Когда письмо было скреплено печатью и отправлено, Анна навестила, наконец, говорливых портных. Уже были выкроены и сметаны платья из таких красивых материй, каких ей еще никогда не доводилось носить. Парча и бархат были с соответствующей торжественностью извлечены из сундуков с приданым и скроены согласно новой моде на пышные одежды.

Анне казалось, что в этих платьях она выглядит еще выше, а талия — еще тоньше. Они придавали ее облику чопорную величественность, удачно оттеняя роскошные иссиня черные волосы, нежно очерченные высокие скулы и матовую белизну кожи. Но она знала, что стоит ей заговорить или рассмеяться, и от этой чопорности не останется и следа; красавица оживет, ее бледное овальное лицо озарится внутренним светом, а в миндалевидных глазах зажжется тот огонек, который Томас Уайетт называл колдовским.

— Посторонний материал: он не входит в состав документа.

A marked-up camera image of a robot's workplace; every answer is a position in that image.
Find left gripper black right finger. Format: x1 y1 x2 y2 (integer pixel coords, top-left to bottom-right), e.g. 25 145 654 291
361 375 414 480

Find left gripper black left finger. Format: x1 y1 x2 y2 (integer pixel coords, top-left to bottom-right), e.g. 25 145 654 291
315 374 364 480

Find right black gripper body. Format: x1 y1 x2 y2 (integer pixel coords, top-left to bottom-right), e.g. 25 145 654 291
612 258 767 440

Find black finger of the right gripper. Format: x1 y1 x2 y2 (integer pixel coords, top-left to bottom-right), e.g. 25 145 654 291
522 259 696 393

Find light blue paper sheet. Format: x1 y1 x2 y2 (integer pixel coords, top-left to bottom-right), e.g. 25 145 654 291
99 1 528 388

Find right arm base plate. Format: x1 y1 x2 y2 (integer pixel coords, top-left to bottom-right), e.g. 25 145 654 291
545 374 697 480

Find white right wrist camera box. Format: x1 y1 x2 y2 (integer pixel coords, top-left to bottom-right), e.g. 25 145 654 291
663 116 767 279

Портнихи продолжали работать уже при свечах, а Анну, видя ее усталый вид, Симонетта услала спать. Когда горничная постелила постель и стала снимать с нее вышитую сорочку, Анна как будто первый раз увидела себя нагой и вдруг поняла, что в таком виде, с ее алебастровым телом, наполовину скрытым за черными как ночь волосами, она была прекраснее, чем в самом роскошном наряде.

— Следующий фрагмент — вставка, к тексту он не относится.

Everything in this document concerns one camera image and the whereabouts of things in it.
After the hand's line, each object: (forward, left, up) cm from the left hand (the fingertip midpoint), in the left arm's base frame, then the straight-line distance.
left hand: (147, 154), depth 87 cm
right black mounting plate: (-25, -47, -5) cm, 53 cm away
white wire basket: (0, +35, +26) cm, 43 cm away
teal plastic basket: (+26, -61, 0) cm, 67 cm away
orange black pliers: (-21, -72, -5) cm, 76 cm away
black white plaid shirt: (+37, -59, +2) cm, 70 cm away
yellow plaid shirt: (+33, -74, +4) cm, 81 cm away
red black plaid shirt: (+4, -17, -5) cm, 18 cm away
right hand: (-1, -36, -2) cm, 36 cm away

Только теперь ей некуда было прятать свою левую руку. Анна невольно остановила на ней свой взгляд. На ее мизинце рос второй ноготь, даже не ноготь, а еще один палец — «подарок», которым наградила ее природа и о котором она постоянно помнила. И эта память сидела в ней как заноза, причиняя неутихающую боль и накладывая свой отпечаток на все ее чувства и поступки, делая ее порой резкой, насмешливой.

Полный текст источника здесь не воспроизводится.